> **Task directions**
Please set down only the lines from the one containing "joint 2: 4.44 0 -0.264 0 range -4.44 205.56" through the end of the entries below, exactly, minus any pictures.

Start of Available data

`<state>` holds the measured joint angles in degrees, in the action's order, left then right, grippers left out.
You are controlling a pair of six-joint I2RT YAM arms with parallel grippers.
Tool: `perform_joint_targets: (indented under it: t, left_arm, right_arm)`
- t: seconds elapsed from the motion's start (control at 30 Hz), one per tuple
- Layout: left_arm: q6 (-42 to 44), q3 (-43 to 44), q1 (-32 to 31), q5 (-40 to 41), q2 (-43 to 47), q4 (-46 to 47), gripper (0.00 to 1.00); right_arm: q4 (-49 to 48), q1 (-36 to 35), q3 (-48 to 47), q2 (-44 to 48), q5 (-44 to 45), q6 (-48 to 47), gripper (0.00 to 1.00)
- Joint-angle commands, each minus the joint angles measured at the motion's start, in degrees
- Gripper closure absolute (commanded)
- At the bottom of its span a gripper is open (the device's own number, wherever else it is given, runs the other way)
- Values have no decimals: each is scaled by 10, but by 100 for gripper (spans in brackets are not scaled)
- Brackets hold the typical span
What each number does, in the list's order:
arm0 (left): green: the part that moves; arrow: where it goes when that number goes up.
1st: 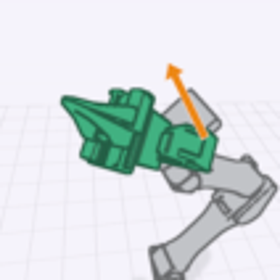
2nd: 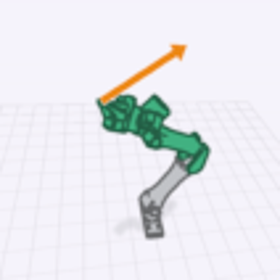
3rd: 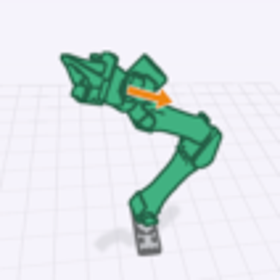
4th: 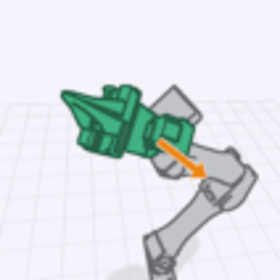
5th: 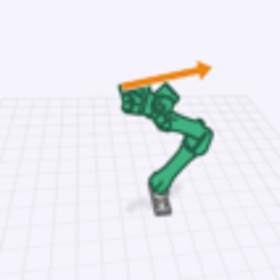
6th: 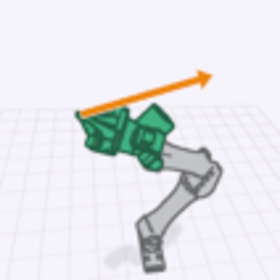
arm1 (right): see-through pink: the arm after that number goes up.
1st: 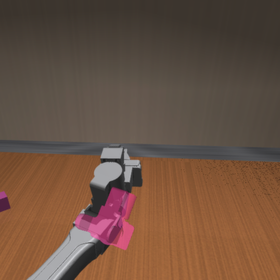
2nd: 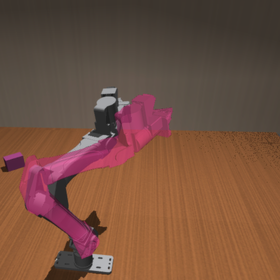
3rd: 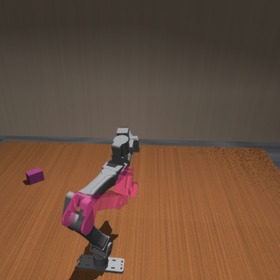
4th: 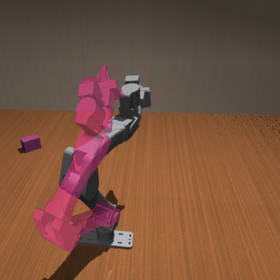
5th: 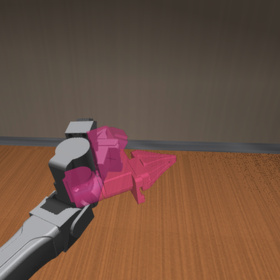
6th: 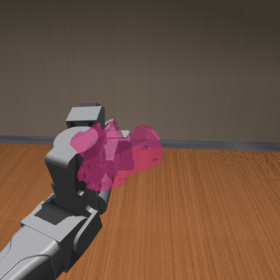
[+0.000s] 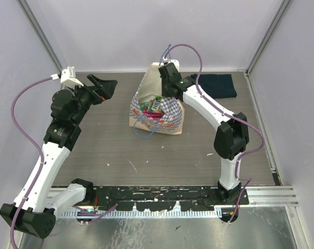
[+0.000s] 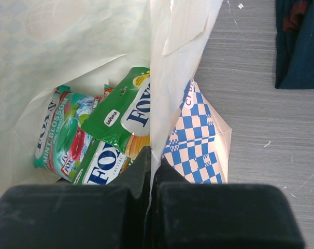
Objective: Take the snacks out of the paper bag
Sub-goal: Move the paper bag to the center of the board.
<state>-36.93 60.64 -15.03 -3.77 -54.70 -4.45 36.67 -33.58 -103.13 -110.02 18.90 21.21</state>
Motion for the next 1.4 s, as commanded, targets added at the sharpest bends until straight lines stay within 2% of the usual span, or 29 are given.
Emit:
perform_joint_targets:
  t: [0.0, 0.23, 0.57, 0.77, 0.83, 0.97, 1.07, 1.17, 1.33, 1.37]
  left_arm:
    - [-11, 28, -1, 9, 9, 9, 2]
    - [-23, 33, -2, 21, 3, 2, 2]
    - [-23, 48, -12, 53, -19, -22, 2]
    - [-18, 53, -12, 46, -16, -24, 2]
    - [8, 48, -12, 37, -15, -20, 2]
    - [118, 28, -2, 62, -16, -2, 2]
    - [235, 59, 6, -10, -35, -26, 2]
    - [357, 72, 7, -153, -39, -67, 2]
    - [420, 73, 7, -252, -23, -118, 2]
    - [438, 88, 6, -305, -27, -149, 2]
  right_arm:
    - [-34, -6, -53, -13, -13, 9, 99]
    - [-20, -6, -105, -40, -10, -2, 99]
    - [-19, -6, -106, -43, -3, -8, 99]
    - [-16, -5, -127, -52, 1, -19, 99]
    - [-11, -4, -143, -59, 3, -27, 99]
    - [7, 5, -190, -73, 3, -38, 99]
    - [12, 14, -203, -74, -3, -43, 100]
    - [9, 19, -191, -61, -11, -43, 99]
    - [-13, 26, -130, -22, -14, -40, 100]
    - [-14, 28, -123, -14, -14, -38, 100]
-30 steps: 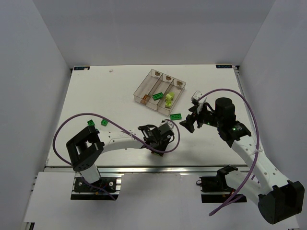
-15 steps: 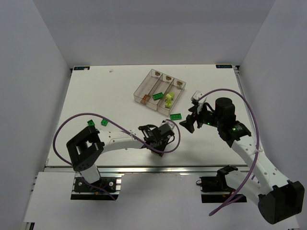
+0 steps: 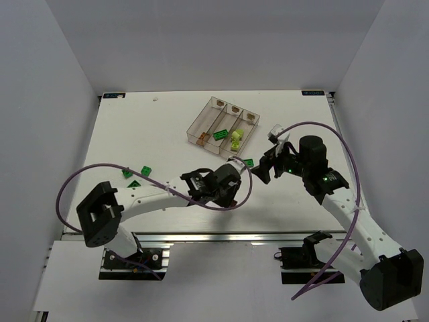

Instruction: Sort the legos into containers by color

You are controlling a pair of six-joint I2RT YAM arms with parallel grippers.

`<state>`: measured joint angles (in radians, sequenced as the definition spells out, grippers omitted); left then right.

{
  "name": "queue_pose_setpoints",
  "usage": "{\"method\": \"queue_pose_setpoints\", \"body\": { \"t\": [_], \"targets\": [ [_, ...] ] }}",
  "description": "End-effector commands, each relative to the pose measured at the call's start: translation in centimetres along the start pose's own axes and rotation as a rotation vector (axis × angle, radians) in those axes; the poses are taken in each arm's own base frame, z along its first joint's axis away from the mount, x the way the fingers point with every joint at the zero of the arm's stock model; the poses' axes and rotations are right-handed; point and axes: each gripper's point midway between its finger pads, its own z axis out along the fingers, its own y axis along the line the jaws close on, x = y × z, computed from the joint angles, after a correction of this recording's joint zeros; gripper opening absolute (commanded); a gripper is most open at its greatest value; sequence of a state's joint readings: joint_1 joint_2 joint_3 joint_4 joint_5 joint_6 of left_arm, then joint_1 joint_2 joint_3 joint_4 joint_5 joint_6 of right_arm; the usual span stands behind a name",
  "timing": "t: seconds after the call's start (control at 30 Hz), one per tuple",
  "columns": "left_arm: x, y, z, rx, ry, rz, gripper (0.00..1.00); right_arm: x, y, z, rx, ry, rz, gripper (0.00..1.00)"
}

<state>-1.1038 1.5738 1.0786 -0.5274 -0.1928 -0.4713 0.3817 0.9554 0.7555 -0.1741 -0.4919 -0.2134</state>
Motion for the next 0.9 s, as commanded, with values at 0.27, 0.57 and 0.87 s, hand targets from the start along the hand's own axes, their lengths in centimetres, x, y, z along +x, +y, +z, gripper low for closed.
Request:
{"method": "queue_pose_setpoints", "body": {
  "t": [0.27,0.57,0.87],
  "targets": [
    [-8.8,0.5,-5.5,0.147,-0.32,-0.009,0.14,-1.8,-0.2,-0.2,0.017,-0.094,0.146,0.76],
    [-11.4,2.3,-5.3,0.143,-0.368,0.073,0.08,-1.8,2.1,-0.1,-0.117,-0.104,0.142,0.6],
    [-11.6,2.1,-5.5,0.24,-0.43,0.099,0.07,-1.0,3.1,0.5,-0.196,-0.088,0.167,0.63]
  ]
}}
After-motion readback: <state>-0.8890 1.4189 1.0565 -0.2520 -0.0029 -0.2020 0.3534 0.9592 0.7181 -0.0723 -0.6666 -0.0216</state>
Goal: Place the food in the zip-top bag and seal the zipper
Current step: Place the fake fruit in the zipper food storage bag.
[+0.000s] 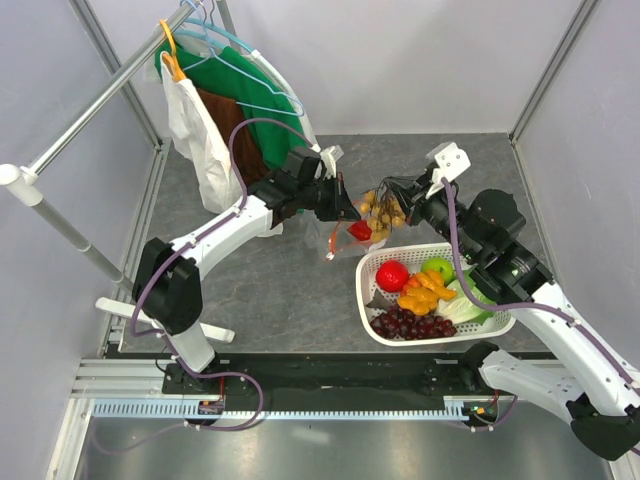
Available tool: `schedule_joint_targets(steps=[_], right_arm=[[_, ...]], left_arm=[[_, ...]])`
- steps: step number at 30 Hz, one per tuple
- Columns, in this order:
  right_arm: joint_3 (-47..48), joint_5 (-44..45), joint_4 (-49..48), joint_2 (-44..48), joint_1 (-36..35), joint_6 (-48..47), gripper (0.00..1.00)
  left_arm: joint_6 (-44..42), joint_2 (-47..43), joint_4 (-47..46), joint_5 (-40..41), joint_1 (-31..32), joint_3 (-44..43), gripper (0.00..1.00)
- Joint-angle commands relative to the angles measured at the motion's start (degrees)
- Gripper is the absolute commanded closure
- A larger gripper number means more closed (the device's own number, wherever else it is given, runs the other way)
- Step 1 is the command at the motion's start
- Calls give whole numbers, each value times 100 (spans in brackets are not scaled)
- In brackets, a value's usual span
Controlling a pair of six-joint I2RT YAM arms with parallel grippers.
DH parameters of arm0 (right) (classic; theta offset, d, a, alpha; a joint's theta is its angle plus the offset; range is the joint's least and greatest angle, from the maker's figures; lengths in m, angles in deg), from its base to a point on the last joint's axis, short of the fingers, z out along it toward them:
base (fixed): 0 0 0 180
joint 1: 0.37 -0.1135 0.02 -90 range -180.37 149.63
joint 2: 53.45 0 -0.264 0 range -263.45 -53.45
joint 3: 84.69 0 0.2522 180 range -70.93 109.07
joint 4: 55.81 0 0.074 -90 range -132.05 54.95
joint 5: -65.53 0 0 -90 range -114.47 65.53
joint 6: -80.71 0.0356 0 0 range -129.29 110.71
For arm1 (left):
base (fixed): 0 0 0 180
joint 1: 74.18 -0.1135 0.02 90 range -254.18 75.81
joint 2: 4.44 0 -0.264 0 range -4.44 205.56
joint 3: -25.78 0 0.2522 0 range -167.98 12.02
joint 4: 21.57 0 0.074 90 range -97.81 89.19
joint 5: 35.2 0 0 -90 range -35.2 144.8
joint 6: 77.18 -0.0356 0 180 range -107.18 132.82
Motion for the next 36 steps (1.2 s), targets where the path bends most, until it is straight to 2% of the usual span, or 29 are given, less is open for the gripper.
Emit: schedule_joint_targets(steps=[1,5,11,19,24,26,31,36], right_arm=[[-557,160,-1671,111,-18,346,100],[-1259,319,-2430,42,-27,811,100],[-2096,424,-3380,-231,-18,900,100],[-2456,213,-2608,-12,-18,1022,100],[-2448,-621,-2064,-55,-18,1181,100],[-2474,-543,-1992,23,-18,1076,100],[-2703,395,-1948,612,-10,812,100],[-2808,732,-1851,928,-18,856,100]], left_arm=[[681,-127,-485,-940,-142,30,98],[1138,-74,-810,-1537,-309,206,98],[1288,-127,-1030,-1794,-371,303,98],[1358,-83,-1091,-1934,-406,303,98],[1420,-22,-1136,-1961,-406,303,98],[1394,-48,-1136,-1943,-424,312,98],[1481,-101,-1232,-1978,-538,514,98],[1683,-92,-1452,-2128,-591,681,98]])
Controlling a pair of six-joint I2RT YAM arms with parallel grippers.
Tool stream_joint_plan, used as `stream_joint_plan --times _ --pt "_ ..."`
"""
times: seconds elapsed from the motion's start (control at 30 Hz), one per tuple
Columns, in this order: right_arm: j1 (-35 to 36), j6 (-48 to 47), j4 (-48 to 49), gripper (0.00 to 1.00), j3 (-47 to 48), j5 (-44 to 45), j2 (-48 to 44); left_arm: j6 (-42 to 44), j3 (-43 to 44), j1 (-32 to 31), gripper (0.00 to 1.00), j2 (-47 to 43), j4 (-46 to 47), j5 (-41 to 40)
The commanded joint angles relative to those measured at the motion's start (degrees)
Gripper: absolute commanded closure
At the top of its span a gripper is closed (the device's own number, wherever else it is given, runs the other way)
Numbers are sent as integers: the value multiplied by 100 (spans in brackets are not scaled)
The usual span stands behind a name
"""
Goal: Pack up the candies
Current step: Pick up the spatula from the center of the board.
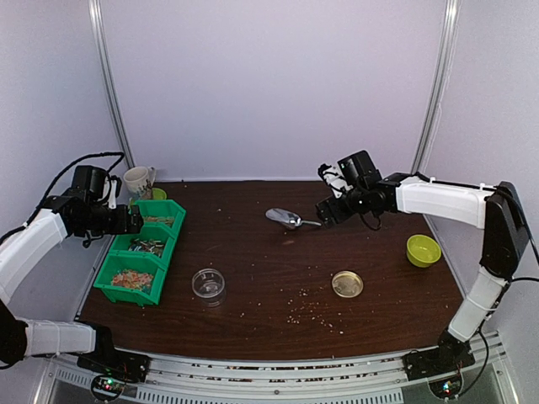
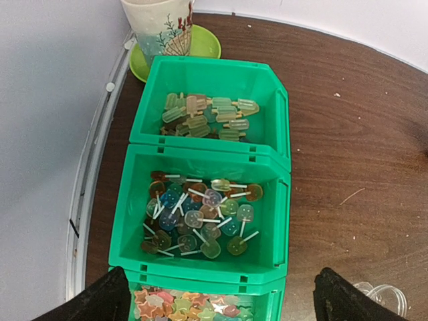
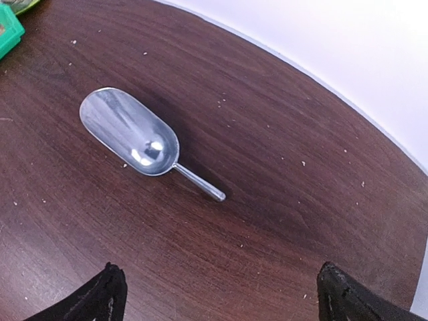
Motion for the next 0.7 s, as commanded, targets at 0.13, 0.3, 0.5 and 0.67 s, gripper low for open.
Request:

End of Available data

> **Your solution**
joint 2: 4.44 0 -0.264 0 range -4.44 205.56
joint 3: -25.78 0 0.2522 0 range -167.98 12.02
joint 4: 21.57 0 0.074 90 range -97.81 89.19
joint 5: 35.2 0 0 -90 range -35.2 144.8
joint 6: 77.18 -0.0356 0 180 range -107.18 132.82
Motion for the next 36 steps (1.2 s), targets where the path bends most, until it is straight to 2% of the usual span, or 29 are given, less is open for the gripper.
Emit: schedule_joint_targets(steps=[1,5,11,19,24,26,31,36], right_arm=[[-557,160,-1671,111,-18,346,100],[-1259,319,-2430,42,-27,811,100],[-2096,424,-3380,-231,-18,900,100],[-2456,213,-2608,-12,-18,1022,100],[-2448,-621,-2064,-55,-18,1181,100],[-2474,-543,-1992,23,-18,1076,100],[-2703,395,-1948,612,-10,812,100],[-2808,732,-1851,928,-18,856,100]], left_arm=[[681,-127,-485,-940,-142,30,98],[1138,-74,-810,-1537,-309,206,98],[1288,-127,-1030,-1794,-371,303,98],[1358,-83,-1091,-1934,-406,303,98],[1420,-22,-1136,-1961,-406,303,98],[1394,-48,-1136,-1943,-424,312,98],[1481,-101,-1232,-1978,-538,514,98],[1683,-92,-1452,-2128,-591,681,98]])
Controlling a pair of six-joint I2RT YAM arms with parallel grippers.
Tool stream_joint_plan, used as `stream_joint_plan --times _ --pt "_ ..."`
"""
times: seconds elapsed from the motion's start (control at 30 Hz), one per tuple
Columns, in this order: right_arm: j1 (-35 to 36), j6 (-48 to 47), j4 (-48 to 49), gripper (0.00 to 1.00), j3 (-47 to 48), j5 (-44 to 45), j2 (-48 to 44); left_arm: j6 (-42 to 44), j3 (-43 to 44), j1 (-32 to 31), gripper (0.00 to 1.00), j2 (-47 to 43), j4 (-46 to 47), j5 (-41 to 40)
The commanded joint angles relative to those measured at the motion's start (degrees)
Gripper: absolute commanded closure
At the top of its span a gripper is closed (the device's own number, wherever else it is given, runs the other way)
Numbers are sent as integers: the value multiplied by 100 (spans in brackets are not scaled)
The usual span stands behind a name
"""
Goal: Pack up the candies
Current step: Pick up the spatula from the center of the board.
Motion for the next 0.7 s, as commanded, targets at 0.13, 0.3, 0.5 and 0.67 s, gripper low for open.
Request:

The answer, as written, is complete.